Seven months into my pregnancy, I start to ask the universe just how much worse it can get. Life tip? Never ask this. Because I did, and they told me it was kidney stones.
The thing about kidney stones is, they hurt just as much as labor itself but without the cute baby-shaped treat that pops out at the end. Plus, there’s also not a whole lot that they can do about them when you’re pregnant, so my only choice is to wait.
So every day I wait through waves of pain while both of these suckers grow inside me. My little baby stones and my regular little baby too.
While I wait, I find myself in and out of the hospital with kidney complications. Ultimately, the doctor ends up putting me on bed rest.
When my next appointment comes, I’m running late as usual. Leaving my belongings in the car, I hurry inside the doctor’s office. I quickly and silently sign my name on the sign-in sheet and then slip into the closest chair as if I’ve been here the whole time. Glancing around the room, I calmly pick up a magazine.
Put on your “I’ve been here” face.
To my surprise, they call my name next. I hurriedly put the magazine back and start waddling in her direction. She greets me with a smile and leads me to the room. The doctor comes in flashing me his big pretty smile.
His familiar face puts me at ease immediately. He’s been my doctor since I was 19. This isn’t our first rodeo by any means.
“How are you feeling?” He asks, seemingly genuinely concerned for me.
“Hanging in there I suppose,” I reply while brushing my messy hair from my face.
He pauses while reviewing my chart.
His usual friendly expression is now absent.
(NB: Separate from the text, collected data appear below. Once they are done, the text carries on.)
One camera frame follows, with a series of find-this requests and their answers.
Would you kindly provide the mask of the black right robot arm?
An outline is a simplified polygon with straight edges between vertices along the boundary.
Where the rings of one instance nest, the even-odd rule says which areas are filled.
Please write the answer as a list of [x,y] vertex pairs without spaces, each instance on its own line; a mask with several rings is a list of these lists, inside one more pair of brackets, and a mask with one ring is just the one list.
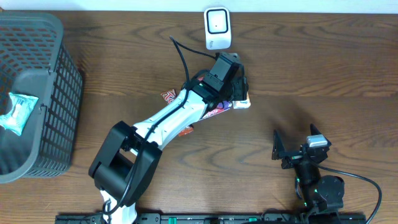
[[280,160],[281,168],[295,170],[296,194],[305,203],[298,215],[301,223],[310,223],[315,215],[338,213],[343,207],[345,183],[335,175],[321,175],[320,163],[327,159],[331,142],[310,125],[310,135],[297,151],[287,152],[282,138],[274,131],[272,159]]

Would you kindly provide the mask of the orange red chocolate bar wrapper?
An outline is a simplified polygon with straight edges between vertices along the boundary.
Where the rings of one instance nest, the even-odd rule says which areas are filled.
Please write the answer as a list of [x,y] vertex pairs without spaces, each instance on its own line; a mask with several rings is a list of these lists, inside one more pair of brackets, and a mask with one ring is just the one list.
[[[177,97],[175,89],[164,91],[160,95],[167,102],[168,105],[171,104],[174,101],[174,99],[176,99]],[[185,127],[182,131],[180,131],[178,136],[181,137],[190,134],[193,131],[194,131],[193,125],[190,124],[187,127]]]

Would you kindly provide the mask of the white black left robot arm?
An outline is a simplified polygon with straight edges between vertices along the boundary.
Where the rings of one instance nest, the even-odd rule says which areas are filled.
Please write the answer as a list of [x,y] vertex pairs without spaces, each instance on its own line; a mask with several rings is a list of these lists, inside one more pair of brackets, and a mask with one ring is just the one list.
[[248,84],[236,53],[216,54],[213,68],[186,82],[180,94],[150,118],[109,131],[89,168],[104,198],[104,223],[133,223],[136,202],[148,188],[166,145],[224,101],[244,101]]

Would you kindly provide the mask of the mint green wipes pack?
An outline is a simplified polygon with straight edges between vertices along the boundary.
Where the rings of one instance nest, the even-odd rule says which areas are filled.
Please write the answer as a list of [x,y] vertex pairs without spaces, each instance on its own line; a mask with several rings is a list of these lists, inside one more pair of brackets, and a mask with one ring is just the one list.
[[5,130],[11,130],[17,136],[21,136],[39,98],[11,92],[9,97],[12,102],[12,108],[5,115],[1,115],[1,126]]

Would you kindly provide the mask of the small orange box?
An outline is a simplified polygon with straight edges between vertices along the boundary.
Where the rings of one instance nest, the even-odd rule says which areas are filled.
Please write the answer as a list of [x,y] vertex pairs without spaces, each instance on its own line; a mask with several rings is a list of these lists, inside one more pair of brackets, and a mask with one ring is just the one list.
[[246,94],[246,99],[241,101],[233,101],[234,110],[248,109],[251,106],[249,93]]

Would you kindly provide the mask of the red purple snack bag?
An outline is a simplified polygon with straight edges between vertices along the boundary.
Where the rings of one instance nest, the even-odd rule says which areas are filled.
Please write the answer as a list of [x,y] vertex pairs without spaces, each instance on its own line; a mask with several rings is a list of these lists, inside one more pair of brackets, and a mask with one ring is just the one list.
[[229,89],[226,91],[218,91],[203,81],[207,76],[208,73],[198,73],[192,78],[192,90],[202,97],[202,101],[206,104],[205,112],[200,120],[220,114],[232,107],[232,102],[230,102],[233,92],[231,85],[228,86]]
His eyebrows burrow together in concern. I instinctively start to panic. His lips begin moving. He’s speaking to me, I’m sure, but I can’t hear a thing he’s saying. Something about delivering the baby today.
It’s still too early. I have 5 weeks left.
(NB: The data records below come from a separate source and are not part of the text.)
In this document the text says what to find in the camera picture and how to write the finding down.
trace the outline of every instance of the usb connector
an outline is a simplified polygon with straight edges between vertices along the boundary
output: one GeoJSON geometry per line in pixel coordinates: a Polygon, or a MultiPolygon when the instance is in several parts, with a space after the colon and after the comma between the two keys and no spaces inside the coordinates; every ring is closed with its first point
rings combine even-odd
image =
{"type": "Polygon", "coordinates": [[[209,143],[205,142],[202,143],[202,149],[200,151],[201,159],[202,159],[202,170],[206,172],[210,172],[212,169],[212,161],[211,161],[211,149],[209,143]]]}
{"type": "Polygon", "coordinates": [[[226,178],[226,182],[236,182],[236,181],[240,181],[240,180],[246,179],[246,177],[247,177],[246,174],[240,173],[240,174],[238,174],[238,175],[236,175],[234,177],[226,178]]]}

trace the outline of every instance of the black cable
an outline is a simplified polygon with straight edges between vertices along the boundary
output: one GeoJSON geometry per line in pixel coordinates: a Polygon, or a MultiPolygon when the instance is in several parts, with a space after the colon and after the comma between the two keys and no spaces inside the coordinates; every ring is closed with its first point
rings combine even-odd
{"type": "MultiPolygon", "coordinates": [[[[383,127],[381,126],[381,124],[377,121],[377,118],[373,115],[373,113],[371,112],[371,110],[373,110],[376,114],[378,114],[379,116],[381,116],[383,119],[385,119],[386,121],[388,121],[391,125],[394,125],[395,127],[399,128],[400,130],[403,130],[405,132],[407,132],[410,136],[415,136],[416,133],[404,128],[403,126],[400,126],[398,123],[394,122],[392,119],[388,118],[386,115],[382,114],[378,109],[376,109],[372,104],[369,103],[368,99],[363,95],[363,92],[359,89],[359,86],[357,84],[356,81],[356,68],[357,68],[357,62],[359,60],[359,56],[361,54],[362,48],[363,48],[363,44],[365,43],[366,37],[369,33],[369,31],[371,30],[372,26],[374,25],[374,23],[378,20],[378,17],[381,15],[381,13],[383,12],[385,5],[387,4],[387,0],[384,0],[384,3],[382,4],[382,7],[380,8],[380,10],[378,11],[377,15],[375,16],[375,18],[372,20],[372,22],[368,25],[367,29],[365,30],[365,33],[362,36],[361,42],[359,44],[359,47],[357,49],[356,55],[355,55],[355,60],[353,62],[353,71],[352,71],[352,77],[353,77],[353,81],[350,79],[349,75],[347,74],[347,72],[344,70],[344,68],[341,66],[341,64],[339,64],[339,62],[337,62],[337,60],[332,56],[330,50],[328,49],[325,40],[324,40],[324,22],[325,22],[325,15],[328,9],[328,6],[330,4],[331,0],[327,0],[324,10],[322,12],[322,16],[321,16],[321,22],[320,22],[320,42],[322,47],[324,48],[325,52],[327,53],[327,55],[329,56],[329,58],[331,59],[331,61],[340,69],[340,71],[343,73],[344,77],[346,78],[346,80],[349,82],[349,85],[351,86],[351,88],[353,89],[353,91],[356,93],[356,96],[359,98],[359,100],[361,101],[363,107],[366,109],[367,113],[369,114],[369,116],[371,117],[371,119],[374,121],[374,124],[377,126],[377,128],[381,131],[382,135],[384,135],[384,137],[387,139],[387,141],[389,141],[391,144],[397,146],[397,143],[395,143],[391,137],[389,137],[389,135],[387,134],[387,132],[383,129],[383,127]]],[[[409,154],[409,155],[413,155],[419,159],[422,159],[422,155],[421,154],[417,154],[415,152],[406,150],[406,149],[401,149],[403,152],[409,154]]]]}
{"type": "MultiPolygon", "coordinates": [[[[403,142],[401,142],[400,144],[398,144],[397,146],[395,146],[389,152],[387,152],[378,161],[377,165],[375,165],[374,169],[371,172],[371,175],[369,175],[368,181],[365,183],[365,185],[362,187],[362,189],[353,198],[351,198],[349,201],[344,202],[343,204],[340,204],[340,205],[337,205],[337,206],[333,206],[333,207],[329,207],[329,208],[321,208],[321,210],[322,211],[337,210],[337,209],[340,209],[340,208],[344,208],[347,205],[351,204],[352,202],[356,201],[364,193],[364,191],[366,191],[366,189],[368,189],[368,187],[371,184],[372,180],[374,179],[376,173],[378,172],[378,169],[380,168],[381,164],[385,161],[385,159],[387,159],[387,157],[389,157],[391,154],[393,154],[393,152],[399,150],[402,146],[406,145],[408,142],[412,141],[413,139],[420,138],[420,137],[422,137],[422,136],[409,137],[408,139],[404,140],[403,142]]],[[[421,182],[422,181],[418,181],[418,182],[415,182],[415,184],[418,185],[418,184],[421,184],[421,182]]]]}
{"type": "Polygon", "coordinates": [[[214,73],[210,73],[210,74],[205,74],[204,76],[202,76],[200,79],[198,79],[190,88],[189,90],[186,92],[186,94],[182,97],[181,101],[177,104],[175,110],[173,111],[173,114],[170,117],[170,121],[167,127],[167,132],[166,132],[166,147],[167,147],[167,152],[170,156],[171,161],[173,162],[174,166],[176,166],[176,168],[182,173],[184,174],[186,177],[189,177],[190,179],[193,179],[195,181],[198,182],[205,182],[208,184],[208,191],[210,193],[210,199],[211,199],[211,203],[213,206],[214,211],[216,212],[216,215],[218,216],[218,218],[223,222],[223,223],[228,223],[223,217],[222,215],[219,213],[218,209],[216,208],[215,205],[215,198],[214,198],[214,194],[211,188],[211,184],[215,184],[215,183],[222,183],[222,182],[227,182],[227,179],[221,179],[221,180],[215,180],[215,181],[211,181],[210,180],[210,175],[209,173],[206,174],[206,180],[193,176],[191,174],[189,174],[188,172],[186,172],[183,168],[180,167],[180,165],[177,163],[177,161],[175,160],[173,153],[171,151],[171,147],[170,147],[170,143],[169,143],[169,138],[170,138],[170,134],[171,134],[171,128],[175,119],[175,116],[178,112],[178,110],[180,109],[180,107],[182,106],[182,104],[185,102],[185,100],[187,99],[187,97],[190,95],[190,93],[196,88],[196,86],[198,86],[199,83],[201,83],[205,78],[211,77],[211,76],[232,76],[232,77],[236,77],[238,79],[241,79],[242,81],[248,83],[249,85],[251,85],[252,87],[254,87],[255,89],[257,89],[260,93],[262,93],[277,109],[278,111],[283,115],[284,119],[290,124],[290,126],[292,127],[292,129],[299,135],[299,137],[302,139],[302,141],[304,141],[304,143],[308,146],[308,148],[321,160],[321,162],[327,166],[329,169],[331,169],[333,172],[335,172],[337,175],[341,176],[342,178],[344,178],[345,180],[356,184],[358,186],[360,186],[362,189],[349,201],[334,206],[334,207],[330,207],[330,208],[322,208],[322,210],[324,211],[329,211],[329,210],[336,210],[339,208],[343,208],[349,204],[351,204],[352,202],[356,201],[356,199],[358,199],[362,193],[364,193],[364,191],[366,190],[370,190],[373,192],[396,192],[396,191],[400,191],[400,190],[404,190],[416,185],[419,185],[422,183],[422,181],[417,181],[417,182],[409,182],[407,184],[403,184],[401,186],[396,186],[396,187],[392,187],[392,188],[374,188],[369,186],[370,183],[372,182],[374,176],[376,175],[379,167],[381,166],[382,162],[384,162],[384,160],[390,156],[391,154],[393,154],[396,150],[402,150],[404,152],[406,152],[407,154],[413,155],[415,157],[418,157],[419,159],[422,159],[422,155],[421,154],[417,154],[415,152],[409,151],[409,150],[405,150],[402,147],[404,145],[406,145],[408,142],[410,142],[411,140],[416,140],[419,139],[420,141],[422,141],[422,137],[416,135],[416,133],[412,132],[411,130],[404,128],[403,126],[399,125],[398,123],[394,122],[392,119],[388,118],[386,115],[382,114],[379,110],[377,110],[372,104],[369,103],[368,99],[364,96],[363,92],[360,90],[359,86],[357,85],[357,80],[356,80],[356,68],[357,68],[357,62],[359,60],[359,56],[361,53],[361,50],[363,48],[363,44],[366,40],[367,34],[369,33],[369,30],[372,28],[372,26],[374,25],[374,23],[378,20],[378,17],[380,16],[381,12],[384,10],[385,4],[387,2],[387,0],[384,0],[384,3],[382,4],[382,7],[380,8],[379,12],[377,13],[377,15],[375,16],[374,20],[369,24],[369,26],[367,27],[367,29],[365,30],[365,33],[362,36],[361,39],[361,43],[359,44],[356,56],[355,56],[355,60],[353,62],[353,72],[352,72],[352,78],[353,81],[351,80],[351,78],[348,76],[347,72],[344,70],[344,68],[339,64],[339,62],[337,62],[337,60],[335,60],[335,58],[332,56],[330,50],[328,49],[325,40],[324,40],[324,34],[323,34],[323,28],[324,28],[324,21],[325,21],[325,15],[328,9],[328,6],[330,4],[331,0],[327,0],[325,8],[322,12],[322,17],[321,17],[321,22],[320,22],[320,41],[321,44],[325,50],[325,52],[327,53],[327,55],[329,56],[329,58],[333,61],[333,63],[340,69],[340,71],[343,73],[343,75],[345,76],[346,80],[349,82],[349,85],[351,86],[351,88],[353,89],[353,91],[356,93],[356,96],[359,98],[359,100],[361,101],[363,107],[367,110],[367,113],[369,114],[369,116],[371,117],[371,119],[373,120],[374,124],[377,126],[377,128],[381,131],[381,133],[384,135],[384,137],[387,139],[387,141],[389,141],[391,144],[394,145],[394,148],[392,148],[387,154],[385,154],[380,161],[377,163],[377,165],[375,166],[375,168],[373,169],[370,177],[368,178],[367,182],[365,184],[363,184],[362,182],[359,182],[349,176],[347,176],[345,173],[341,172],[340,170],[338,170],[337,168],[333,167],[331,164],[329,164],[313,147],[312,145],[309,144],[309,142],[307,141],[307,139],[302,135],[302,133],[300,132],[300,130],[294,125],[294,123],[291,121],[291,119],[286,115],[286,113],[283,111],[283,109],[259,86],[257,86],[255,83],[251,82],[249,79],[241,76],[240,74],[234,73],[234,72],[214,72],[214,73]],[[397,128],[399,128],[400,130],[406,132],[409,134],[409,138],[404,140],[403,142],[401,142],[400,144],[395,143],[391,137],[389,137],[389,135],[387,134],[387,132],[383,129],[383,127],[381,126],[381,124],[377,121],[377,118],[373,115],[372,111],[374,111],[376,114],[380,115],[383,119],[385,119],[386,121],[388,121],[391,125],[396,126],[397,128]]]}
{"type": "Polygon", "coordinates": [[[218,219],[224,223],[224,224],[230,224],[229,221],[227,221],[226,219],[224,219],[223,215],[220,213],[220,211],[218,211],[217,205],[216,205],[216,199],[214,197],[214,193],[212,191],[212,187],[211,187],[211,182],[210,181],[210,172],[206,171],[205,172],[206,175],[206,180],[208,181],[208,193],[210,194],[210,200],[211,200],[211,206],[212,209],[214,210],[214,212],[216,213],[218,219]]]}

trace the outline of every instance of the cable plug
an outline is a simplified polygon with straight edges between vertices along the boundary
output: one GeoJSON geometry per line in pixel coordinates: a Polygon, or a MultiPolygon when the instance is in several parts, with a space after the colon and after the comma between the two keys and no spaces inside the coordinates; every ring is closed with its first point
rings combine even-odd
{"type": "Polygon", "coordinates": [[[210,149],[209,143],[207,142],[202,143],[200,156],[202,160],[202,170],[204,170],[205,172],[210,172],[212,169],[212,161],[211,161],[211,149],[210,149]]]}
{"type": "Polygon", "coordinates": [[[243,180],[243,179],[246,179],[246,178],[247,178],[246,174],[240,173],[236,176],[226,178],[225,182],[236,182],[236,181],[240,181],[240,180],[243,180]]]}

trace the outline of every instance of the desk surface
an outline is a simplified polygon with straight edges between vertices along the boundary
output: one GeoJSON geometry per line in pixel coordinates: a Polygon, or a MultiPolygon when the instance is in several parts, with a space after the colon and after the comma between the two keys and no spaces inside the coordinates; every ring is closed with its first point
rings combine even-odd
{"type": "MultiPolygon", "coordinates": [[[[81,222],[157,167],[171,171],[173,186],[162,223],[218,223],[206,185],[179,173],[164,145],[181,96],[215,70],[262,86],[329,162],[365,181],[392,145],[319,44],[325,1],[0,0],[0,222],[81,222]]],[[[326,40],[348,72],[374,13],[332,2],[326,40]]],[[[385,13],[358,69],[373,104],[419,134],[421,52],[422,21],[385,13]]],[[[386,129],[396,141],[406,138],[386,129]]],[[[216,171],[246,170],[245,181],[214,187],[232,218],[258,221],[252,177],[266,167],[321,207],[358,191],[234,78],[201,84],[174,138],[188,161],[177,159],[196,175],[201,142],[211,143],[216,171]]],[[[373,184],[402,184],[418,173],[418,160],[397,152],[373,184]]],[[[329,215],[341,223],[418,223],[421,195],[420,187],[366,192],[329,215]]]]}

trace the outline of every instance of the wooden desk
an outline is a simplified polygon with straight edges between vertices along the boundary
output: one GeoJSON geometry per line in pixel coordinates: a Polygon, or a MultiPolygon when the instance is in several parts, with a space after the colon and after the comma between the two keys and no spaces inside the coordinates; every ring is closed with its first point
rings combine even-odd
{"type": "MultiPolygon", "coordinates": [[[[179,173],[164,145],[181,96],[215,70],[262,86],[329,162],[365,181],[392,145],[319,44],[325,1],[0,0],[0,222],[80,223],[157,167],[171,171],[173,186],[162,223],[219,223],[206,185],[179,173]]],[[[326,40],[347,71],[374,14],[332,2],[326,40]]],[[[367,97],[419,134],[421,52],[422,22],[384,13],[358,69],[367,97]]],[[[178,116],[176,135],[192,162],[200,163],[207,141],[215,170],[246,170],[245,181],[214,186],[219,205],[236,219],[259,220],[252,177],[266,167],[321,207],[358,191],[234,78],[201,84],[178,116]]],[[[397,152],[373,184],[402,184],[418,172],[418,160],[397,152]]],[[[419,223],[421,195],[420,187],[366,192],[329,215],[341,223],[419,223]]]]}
I realize in this moment that I haven’t picked out a baby name or packed an overnight bag yet.
Oh shit. Out of all the things, you just had to procrastinate this?
A few painful hours later, the nurse is placing my baby in my arms. Staring at her face, the entire room goes still.
Her big wide eyes gaze up into mine and she blinks slowly at me like a cat. Soaking in her features, I’m completely mesmerized by how little she looks like me. The resemblance to Jose however is uncanny. She lets out a small sigh, right before she drifts off to sleep.
Gazing into her sleeping expression, I realize that I hate the thought of going back to work. It dawns on me right there in the hospital bed, that all of the pregnancy complications have taken my entire paid vacation plus my allotted sick time.
Pretty soon I will be both out of money and out of time. Again. The story of my life.
Holding her close, I push that thought momentarily out of my mind. When I look up, Jose is staring at both of us with tears in his eyes.
I wonder if now is a good time to ask for a sandwich?